1981 年 72 巻 7 号 p. 900-909
腎孟癌を合併した Thorotrast kidney の2例を経験したので報告する. これらの症例では腹部単純X線撮影にて特徴ある腎部石灰化様陰影を認めたが, Thorotrast を使用した逆行性腎盂造影の既往は明らかでなかつた.
第1例は64歳の男子で発熱, 全身倦怠感を主訴として来院したが, 原発巣不明のまま転移性肺癌にて死亡した. 腎の腫瘍組織は中等度分化型の扁平上皮癌で, 腎盂の粘膜下組織には粗大顆粒状褐色色素の沈着がみられた.
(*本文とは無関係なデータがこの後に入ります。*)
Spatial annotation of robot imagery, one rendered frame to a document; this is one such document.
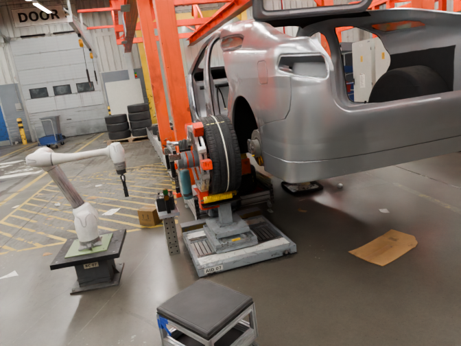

第2例は86歳の男子で, 約50年前に右腎結石のため右腎摘除術を受けている. 主訴は肉眼的血尿であるが, 入院後腎不全のため死亡した. 剖検時には腎盂腫瘍を認めなかつたが, 組織学的には腺腔形成を伴う移行上皮癌の像であつた. 腎盂の粘膜下組織には第1例と同様の色素顆粒が沈着していた.
この沈着顆粒は軟X線撮影, microautoradiograph, γ線 energy spectrum により Thorotrast であることが証明された.